▶ [Exercise data]
--

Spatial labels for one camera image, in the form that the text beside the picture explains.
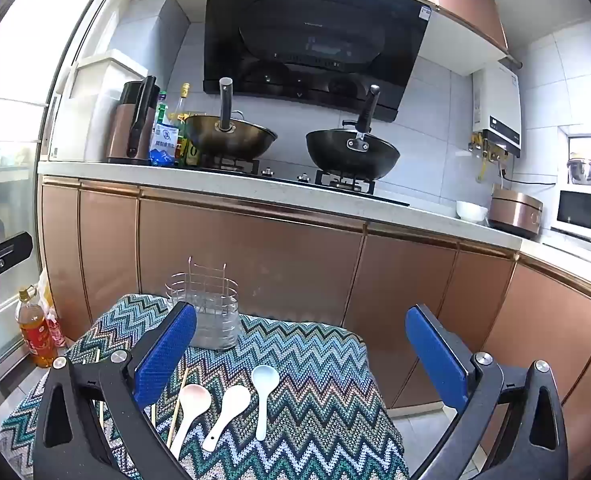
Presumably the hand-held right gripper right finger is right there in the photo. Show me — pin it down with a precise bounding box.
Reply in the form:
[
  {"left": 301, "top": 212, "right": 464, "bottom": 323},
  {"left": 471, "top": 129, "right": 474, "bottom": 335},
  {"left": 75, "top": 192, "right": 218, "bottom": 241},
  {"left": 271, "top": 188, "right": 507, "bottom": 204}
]
[{"left": 405, "top": 303, "right": 569, "bottom": 480}]

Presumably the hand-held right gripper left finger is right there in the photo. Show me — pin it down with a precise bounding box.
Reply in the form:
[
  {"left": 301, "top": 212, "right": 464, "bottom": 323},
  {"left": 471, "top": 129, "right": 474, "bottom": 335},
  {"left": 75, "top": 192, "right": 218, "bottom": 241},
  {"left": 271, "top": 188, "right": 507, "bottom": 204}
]
[{"left": 32, "top": 301, "right": 198, "bottom": 480}]

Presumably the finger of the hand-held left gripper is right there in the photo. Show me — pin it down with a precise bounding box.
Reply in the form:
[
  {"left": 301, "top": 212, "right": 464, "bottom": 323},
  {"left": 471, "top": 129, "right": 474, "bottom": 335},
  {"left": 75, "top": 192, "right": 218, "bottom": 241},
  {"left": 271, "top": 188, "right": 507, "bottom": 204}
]
[{"left": 0, "top": 231, "right": 34, "bottom": 318}]

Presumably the white ceramic spoon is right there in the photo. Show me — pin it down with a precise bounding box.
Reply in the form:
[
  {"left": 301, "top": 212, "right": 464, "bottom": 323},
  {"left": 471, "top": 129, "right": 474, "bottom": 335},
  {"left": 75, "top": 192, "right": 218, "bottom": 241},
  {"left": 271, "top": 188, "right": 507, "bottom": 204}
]
[{"left": 202, "top": 385, "right": 252, "bottom": 453}]

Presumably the light blue ceramic spoon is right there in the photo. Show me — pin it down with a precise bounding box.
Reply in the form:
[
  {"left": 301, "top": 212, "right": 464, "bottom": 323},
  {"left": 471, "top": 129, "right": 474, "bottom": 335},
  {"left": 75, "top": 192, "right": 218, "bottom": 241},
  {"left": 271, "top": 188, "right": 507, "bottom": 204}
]
[{"left": 250, "top": 365, "right": 281, "bottom": 442}]

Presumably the large amber oil bottle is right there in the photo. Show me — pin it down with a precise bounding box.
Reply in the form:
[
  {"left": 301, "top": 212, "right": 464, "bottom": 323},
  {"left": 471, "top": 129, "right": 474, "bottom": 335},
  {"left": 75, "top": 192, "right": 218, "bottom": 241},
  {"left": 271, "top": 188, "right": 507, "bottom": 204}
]
[{"left": 16, "top": 285, "right": 59, "bottom": 370}]

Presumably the red white packet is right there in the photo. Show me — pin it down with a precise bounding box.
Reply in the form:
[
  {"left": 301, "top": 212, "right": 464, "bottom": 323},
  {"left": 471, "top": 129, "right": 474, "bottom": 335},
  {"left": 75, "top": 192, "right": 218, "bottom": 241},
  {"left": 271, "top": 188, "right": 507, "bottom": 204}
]
[{"left": 46, "top": 307, "right": 67, "bottom": 348}]

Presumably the zigzag knitted cloth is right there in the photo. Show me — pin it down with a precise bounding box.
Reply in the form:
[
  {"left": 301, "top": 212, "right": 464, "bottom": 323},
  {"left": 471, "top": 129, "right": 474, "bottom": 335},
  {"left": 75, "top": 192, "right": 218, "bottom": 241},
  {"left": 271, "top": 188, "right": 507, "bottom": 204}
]
[{"left": 0, "top": 292, "right": 411, "bottom": 480}]

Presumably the glass sliding door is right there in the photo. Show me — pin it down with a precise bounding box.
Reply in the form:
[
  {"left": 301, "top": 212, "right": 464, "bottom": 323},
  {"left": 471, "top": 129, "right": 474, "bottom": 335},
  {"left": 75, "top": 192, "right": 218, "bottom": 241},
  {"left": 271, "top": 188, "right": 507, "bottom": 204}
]
[{"left": 0, "top": 0, "right": 131, "bottom": 386}]

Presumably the white bowl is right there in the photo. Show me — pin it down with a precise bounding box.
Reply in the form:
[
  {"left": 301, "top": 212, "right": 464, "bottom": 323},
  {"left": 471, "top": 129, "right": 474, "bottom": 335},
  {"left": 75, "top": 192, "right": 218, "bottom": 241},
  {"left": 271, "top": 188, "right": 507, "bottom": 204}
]
[{"left": 455, "top": 200, "right": 489, "bottom": 225}]

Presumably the copper lower kitchen cabinet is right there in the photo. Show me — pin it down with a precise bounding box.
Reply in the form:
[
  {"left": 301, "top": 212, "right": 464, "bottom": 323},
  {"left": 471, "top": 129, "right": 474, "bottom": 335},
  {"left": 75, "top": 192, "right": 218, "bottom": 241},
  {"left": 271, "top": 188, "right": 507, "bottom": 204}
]
[{"left": 40, "top": 175, "right": 591, "bottom": 461}]

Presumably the white box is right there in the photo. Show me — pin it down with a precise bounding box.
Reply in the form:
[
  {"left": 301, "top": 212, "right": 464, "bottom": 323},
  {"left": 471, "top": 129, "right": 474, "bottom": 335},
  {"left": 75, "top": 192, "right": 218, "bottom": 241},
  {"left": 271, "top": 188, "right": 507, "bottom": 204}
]
[{"left": 50, "top": 50, "right": 144, "bottom": 161}]

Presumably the brown rice cooker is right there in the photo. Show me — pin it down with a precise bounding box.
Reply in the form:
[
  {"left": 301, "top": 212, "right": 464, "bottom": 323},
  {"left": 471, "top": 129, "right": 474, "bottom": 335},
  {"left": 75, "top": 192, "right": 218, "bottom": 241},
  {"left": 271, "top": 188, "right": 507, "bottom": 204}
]
[{"left": 488, "top": 183, "right": 545, "bottom": 238}]

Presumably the brown electric kettle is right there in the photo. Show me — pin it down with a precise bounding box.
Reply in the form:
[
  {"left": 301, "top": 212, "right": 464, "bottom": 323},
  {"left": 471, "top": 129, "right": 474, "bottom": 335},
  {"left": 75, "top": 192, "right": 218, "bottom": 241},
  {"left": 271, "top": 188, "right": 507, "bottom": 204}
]
[{"left": 108, "top": 76, "right": 159, "bottom": 163}]

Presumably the blue white salt bag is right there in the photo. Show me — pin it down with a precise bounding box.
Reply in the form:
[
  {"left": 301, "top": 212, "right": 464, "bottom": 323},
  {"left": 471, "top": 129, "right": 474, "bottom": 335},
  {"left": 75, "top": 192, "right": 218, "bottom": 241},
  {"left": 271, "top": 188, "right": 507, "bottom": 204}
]
[{"left": 149, "top": 122, "right": 181, "bottom": 167}]

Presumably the dark labelled bottle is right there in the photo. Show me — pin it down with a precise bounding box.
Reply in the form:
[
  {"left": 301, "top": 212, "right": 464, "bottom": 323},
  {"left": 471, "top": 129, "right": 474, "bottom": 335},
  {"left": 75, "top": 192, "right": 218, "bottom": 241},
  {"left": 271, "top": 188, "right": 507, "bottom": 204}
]
[{"left": 182, "top": 130, "right": 200, "bottom": 168}]

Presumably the white microwave oven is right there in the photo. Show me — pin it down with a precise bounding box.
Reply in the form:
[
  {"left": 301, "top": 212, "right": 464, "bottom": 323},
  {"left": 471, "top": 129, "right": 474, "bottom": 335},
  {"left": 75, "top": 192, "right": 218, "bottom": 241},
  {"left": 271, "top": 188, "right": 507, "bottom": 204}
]
[{"left": 550, "top": 186, "right": 591, "bottom": 243}]

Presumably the black gas stove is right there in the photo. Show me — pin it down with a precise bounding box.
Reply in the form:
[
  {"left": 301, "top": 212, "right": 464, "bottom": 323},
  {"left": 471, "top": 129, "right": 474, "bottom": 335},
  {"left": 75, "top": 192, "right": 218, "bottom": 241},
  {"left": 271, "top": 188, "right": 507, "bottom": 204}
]
[{"left": 196, "top": 157, "right": 411, "bottom": 207}]

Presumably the black wok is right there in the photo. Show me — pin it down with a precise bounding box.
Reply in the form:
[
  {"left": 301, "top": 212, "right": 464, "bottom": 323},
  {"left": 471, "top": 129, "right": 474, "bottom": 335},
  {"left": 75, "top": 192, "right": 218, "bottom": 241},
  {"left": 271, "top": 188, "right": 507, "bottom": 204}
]
[{"left": 305, "top": 85, "right": 401, "bottom": 181}]

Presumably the golden wok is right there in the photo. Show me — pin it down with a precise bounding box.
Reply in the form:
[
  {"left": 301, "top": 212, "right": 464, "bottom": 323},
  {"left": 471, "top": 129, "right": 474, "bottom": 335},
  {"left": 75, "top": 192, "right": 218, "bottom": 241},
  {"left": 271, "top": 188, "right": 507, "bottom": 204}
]
[{"left": 183, "top": 77, "right": 279, "bottom": 161}]

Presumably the yellow cap oil bottle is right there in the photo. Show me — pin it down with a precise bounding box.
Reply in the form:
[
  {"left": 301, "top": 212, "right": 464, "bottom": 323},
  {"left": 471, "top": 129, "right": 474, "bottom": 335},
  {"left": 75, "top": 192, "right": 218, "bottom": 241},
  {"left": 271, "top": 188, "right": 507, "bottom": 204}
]
[{"left": 176, "top": 82, "right": 194, "bottom": 133}]

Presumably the steel pot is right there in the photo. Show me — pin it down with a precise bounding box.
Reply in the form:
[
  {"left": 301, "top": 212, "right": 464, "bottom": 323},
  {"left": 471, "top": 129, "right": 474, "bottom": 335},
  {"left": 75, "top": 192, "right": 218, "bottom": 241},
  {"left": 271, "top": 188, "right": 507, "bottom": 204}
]
[{"left": 566, "top": 152, "right": 591, "bottom": 188}]

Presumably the white water heater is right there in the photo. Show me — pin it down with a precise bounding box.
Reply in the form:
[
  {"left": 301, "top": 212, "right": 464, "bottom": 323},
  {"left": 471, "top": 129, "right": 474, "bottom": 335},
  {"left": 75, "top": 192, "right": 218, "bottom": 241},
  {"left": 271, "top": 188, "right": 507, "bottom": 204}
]
[{"left": 470, "top": 60, "right": 522, "bottom": 156}]

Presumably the black range hood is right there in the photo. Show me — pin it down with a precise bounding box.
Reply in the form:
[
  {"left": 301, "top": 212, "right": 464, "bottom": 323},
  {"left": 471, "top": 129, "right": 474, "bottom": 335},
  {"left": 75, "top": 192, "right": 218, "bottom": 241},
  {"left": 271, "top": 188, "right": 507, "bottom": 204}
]
[{"left": 203, "top": 0, "right": 433, "bottom": 123}]

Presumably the black power cord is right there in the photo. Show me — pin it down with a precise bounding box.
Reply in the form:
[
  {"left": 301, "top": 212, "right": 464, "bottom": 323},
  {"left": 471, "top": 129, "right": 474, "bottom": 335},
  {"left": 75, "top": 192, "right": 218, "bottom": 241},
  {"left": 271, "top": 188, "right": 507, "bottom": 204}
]
[{"left": 498, "top": 157, "right": 559, "bottom": 187}]

--

▶ [Work request] If a line in the records contains "spoon", report it.

▶ [Response to this task]
Presumably the white ceramic spoon is right there in the photo. Show me — pin it down with a precise bounding box.
Presumably the light blue ceramic spoon is right there in the photo. Show me — pin it down with a precise bounding box.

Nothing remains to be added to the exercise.